**RECORD SET**
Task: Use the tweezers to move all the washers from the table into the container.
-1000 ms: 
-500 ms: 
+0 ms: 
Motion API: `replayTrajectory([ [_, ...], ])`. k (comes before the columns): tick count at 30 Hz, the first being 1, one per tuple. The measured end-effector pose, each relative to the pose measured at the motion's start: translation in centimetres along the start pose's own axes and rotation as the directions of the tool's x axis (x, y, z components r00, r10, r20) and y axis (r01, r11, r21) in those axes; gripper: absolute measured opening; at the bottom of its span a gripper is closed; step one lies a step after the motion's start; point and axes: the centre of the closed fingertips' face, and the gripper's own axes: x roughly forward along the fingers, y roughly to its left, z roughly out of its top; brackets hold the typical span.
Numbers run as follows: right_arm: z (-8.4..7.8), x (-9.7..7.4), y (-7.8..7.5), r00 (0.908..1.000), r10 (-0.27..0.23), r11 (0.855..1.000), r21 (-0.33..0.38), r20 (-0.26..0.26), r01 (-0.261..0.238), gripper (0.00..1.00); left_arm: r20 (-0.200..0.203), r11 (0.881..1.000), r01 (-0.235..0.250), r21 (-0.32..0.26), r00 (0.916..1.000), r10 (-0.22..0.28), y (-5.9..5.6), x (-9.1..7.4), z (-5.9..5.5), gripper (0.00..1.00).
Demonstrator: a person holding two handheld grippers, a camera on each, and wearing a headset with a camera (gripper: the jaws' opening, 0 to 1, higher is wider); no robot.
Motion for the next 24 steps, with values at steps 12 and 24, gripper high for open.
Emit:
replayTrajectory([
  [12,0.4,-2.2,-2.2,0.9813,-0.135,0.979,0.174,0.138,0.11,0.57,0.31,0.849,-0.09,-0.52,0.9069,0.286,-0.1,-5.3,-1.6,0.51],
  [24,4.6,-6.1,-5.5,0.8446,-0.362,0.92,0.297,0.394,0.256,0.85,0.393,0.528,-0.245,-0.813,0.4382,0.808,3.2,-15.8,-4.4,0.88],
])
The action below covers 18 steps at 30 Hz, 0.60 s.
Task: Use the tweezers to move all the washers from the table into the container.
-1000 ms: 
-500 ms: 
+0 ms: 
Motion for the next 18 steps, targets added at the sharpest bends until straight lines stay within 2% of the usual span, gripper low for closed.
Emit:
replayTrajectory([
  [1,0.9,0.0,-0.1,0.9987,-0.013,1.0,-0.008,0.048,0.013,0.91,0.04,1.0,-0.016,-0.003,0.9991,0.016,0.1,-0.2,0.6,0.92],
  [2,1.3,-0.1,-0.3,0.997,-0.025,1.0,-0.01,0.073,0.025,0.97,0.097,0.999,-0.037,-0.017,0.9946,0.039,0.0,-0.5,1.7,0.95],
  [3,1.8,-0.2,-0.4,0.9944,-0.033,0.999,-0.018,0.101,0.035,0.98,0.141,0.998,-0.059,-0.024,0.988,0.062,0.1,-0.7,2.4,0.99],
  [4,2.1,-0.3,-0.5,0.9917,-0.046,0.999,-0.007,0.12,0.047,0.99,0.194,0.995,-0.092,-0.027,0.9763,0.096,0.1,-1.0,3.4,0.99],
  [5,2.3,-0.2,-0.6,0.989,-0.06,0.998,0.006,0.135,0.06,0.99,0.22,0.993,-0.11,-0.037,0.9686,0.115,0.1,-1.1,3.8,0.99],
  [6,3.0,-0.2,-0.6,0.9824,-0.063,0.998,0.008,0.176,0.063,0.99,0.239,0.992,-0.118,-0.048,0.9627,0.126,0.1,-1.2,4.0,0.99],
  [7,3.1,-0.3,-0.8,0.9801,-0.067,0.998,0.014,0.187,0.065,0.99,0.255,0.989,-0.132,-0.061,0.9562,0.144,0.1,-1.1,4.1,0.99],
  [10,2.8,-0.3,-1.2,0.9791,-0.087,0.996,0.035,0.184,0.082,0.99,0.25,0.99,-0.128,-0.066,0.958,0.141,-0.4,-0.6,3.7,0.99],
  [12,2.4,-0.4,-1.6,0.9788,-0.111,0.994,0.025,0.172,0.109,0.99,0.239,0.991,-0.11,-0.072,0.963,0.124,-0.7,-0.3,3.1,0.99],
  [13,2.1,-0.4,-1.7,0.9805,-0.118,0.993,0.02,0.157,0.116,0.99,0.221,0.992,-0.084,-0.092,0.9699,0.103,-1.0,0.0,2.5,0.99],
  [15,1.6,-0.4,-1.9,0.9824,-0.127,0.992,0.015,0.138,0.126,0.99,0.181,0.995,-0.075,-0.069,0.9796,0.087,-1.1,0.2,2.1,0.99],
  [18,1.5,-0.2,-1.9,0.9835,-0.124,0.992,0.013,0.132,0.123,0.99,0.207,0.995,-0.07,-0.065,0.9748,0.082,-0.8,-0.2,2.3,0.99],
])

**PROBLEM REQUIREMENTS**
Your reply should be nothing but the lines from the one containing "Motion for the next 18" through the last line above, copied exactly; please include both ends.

**RESPONSE AREA**
Motion for the next 18 steps, targets added at the sharpest bends until straight lines stay within 2% of the usual span, gripper low for closed.
Emit:
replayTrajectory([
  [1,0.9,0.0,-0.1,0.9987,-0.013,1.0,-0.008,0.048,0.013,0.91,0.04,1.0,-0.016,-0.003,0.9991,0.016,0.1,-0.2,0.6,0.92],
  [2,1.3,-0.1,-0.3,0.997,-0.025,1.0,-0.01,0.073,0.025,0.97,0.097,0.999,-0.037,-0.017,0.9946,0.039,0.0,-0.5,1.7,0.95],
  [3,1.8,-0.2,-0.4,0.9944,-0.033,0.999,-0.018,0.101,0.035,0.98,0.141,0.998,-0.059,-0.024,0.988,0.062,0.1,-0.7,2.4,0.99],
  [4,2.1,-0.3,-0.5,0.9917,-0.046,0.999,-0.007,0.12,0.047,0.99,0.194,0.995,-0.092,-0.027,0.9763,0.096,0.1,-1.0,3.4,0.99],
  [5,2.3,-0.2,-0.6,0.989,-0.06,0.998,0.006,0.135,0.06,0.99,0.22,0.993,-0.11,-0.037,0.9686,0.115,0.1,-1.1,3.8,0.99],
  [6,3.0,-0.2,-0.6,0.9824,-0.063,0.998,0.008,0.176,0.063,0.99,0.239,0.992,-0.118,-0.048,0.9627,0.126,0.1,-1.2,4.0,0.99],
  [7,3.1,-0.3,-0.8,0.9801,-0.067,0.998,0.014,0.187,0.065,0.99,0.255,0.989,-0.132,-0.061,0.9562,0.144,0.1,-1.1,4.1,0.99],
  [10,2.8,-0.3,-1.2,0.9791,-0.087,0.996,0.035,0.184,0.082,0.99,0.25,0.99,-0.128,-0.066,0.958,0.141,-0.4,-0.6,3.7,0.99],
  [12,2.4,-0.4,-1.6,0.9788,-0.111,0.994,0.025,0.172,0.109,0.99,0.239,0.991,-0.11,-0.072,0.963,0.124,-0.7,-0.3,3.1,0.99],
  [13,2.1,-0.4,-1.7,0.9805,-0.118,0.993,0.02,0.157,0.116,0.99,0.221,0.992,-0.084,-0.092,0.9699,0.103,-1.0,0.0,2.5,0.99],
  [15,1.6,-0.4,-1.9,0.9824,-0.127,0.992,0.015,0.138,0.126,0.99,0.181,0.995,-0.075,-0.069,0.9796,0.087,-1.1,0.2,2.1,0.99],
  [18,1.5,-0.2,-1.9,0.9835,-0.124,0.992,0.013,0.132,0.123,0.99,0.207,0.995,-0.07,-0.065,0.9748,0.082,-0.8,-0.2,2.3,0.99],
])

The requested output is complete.